RECORDS FOR THE TASK:
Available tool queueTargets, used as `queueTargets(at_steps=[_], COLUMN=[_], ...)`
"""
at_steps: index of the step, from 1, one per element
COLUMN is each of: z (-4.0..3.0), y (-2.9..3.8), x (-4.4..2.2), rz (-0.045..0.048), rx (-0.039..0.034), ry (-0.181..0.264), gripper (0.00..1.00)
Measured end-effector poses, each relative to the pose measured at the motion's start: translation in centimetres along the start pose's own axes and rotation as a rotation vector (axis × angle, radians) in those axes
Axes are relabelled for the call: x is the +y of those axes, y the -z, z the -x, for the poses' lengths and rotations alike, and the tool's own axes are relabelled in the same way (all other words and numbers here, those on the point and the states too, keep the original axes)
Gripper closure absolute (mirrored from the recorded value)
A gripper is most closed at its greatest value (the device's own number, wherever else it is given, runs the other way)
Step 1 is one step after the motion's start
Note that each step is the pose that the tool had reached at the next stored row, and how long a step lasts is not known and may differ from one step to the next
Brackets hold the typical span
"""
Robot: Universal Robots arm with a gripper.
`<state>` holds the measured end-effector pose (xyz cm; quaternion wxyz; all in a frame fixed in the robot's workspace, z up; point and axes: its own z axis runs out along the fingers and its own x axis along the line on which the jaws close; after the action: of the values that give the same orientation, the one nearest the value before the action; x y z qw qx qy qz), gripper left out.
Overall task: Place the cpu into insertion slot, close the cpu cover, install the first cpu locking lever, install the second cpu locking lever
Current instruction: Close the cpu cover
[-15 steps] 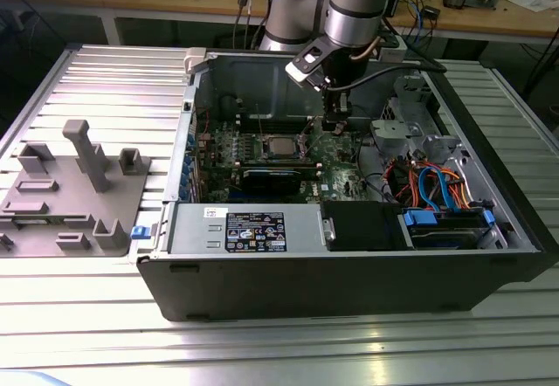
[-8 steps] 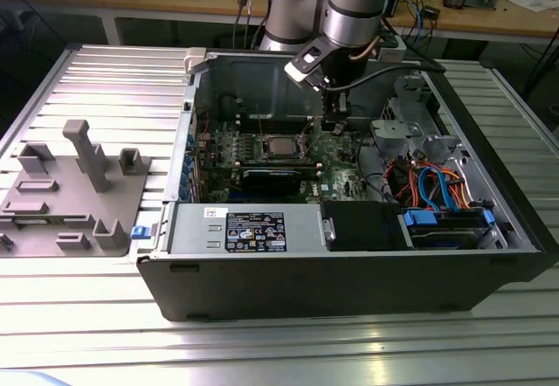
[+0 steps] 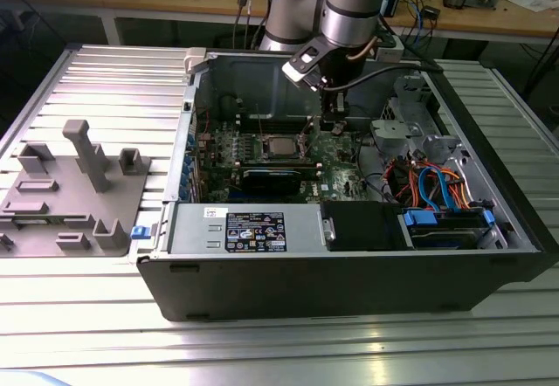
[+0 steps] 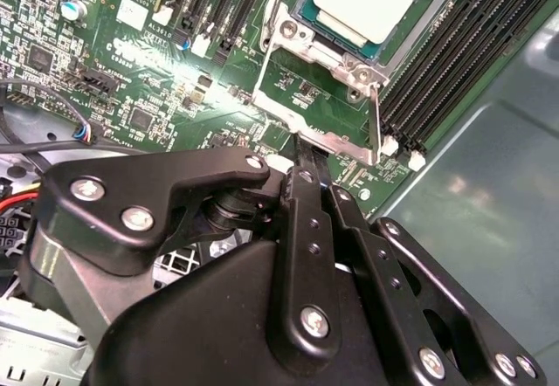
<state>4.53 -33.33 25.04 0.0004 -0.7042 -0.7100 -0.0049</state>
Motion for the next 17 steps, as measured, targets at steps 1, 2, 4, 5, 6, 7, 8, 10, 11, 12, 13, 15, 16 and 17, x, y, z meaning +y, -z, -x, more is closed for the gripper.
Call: queueTargets(at_steps=[1, 2, 4, 5, 6, 7, 8, 10, 11, 12, 13, 15, 16, 17], z=[0.0, 0.0, 0.0, 0.0, 0.0, 0.0, 0.0, 0.0, 0.0, 0.0, 0.0, 0.0, 0.0, 0.0], y=[0.0, 0.0, 0.0, 0.0, 0.0, 0.0, 0.0, 0.0, 0.0, 0.0, 0.0, 0.0, 0.0, 0.0], x=[-0.02, -0.03, -0.06, -0.07, -0.1, -0.11, -0.13, -0.26, -0.34, -0.34, -0.35, -0.42, -0.44, -0.47], rz=[0.0001, 0.0001, 0.0001, 0.0, 0.0001, 0.0001, 0.0001, 0.0001, 0.0001, 0.0, 0.0, 0.0001, 0.0, 0.0], rx=[0.0001, 0.0, 0.0, 0.0, 0.0, 0.0001, 0.0001, 0.0, 0.0, 0.0, 0.0, 0.0001, 0.0001, 0.0], ry=[0.0, 0.0, 0.0, 0.0, 0.0, 0.0, 0.0, 0.0, 0.0, 0.0, 0.0, 0.0, 0.0, 0.0], gripper=[0.89, 0.89, 0.89, 0.89, 0.89, 0.89, 0.89, 0.89, 0.89, 0.89, 0.89, 0.89, 0.89, 0.89])
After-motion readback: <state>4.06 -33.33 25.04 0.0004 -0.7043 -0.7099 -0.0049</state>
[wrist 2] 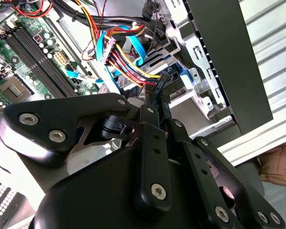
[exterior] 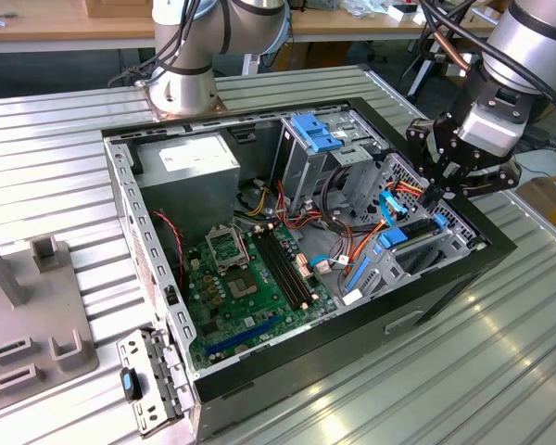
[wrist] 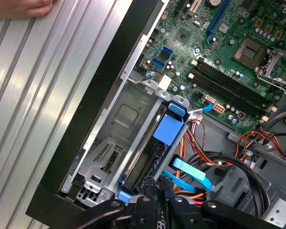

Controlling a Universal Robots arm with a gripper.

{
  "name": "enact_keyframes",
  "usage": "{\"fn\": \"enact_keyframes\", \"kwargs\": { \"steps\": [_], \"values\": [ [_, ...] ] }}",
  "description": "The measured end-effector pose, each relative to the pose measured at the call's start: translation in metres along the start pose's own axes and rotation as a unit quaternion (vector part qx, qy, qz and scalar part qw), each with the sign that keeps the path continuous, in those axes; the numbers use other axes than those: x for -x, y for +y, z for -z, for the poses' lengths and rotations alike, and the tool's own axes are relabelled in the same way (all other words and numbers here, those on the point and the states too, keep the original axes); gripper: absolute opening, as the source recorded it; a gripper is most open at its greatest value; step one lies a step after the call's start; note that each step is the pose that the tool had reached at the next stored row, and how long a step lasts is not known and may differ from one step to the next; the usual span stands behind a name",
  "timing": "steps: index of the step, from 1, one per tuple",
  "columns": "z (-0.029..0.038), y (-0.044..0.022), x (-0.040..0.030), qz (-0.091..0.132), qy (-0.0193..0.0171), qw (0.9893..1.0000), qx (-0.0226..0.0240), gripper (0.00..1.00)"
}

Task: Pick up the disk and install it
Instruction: 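Insert the first disk wire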

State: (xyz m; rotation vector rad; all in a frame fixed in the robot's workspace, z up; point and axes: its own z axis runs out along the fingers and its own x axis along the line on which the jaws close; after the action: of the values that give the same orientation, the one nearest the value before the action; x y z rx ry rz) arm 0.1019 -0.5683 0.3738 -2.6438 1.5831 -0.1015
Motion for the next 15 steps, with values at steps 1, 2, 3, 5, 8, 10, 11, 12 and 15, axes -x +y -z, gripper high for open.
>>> {"fn": "enact_keyframes", "kwargs": {
  "steps": [1,2,3,5,8,10,11,12,15],
  "values": [
    [0.0,0.0,0.0,0.0,0.0,1.0,0.0,0.16],
    [0.0,0.0,0.0,0.0,0.0,1.0,0.0,0.16],
    [0.0,0.0001,0.0,-0.002,0.0001,1.0,0.0001,0.16],
    [-0.0003,0.0001,0.0001,-0.019,0.0016,0.9998,0.0005,0.16],
    [-0.0006,0.0002,0.0001,-0.053,0.0045,0.9986,0.0014,0.16],
    [-0.0008,0.0002,0.0001,-0.069,0.0058,0.9976,0.0018,0.16],
    [-0.0008,0.0002,0.0001,-0.075,0.0063,0.9971,0.002,0.16],
    [-0.001,0.0002,0.0001,-0.088,0.0074,0.9961,0.0023,0.16],
    [-0.0015,0.0002,0.0001,-0.133,0.0111,0.9911,0.0035,0.16]
  ]
}}
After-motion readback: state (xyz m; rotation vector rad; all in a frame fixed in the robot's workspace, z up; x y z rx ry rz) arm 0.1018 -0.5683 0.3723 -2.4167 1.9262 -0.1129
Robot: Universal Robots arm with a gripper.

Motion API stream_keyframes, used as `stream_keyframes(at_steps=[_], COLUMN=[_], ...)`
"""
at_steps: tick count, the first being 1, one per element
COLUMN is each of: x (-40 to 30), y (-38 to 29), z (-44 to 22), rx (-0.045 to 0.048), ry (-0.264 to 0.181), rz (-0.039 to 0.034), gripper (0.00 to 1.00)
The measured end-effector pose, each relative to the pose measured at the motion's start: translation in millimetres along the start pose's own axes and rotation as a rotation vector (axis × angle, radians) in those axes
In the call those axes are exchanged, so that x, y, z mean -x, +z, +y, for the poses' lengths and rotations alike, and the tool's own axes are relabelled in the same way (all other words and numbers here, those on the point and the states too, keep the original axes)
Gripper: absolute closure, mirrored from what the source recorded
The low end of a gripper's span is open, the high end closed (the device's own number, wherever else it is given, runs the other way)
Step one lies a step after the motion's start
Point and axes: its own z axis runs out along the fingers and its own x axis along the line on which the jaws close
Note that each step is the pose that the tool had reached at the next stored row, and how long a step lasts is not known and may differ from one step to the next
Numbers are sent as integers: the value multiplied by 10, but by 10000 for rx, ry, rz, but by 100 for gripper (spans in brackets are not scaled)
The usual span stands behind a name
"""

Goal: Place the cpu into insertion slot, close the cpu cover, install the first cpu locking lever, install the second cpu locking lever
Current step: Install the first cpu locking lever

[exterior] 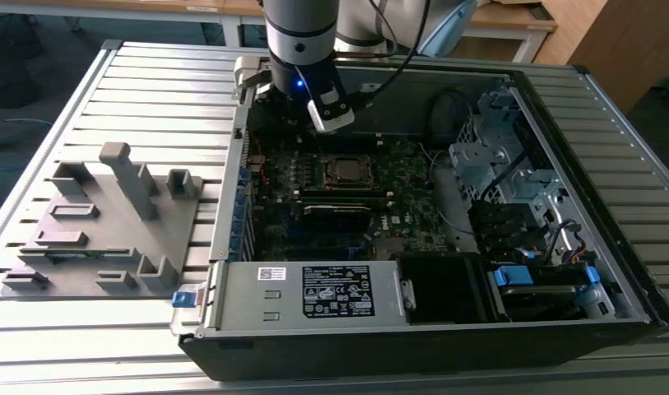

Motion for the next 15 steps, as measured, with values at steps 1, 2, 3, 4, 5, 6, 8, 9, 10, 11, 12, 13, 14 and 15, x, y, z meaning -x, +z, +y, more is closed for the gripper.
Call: stream_keyframes(at_steps=[1,2,3,4,5,6,8,9,10,11,12,13,14,15], x=[0,0,0,0,0,1,7,11,18,29,42,59,81,107], y=[3,7,12,16,20,25,36,40,45,49,53,54,56,57], z=[-1,-1,-2,-2,-2,0,7,12,17,23,29,35,40,43], rx=[40,57,65,69,67,67,68,68,68,68,69,67,69,68], ry=[0,0,0,0,0,-2,-3,-1,-1,0,-1,-1,-1,-1], rz=[2,3,2,2,5,5,4,5,4,4,4,5,4,4], gripper=[90,90,90,90,90,90,90,90,90,90,90,90,90,90])
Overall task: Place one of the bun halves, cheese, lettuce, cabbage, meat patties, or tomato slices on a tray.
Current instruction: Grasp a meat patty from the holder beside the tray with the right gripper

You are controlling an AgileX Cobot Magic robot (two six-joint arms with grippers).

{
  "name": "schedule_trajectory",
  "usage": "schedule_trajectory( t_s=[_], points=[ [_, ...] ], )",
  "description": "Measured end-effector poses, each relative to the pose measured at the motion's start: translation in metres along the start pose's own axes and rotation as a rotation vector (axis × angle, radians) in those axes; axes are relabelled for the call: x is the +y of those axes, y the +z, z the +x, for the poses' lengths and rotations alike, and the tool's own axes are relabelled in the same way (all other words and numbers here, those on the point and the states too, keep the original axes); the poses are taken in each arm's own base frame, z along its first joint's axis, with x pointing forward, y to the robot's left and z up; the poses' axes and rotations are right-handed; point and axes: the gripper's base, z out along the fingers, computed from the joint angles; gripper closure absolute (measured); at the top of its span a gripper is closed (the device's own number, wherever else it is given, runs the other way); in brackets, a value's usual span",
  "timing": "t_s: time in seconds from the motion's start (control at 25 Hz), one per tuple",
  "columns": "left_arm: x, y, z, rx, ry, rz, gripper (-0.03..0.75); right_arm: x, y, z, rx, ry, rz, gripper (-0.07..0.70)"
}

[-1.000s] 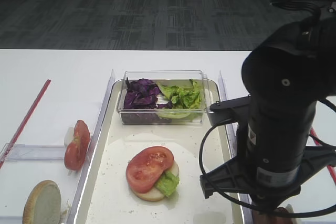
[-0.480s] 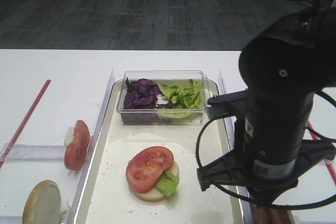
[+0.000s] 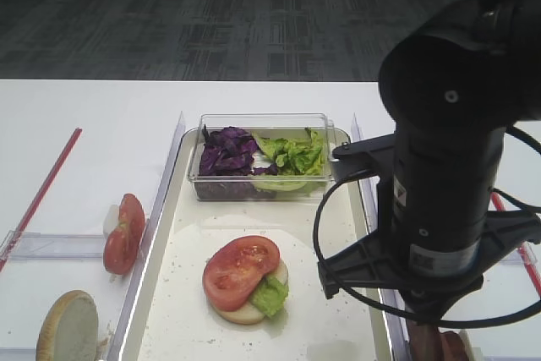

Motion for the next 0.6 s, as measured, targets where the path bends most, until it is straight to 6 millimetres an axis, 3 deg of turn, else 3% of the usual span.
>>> schedule_trajectory(
  t_s=[0.6],
  points=[
    [0.0000, 0.0000, 0.0000, 0.000, 0.000, 0.000, 0.170, 0.0000, 0.0000, 0.0000, 0.000, -0.010, 0.000, 0.520]
  ],
)
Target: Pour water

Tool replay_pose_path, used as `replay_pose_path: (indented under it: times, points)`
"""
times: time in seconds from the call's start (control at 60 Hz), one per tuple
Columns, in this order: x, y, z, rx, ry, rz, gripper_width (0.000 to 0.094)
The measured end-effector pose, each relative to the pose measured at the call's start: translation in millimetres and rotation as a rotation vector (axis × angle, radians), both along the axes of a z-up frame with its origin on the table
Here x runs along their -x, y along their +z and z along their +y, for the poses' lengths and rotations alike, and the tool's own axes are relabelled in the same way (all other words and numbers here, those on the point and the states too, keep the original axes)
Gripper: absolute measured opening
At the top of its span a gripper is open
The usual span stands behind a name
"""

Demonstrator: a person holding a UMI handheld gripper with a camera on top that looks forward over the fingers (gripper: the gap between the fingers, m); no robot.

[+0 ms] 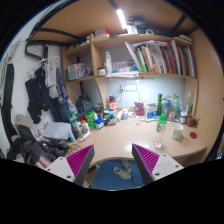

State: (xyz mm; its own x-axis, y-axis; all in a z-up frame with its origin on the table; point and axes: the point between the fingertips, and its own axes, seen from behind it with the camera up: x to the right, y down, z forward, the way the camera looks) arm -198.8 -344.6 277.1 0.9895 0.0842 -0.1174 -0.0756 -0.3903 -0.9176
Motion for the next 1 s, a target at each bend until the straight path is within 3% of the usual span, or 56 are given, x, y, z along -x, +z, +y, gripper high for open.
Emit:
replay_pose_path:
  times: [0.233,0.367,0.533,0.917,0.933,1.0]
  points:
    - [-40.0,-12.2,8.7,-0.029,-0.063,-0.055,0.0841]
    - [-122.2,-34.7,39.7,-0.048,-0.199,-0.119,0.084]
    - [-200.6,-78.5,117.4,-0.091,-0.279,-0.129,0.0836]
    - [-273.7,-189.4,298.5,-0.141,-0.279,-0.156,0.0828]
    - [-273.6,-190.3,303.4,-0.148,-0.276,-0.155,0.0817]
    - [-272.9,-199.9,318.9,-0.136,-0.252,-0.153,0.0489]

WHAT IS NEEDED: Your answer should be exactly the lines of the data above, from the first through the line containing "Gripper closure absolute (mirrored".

RESULT FOR THIS EXERCISE:
Available tool queueTargets, used as `queueTargets(at_steps=[_], COLUMN=[_], ...)`
"""
at_steps: index of the step, from 1, one per element
COLUMN is each of: z (-4.0..3.0), y (-2.9..3.8), x (-4.4..2.2), rz (-0.045..0.048), rx (-0.039..0.034), ry (-0.181..0.264), gripper (0.00..1.00)
Measured end-effector poses, each relative to the pose measured at the motion's start: translation in centimetres along the start pose's own axes and rotation as a rotation vector (axis × angle, radians) in those axes
Axes are relabelled for the call: x is the +y of those axes, y the -z, z the -x, for the poses' lengths and rotations alike, and the tool's own axes are relabelled in the same way (all other words and numbers here, those on the point and the states too, keep the original axes)
Gripper closure absolute (mirrored from the recorded value)

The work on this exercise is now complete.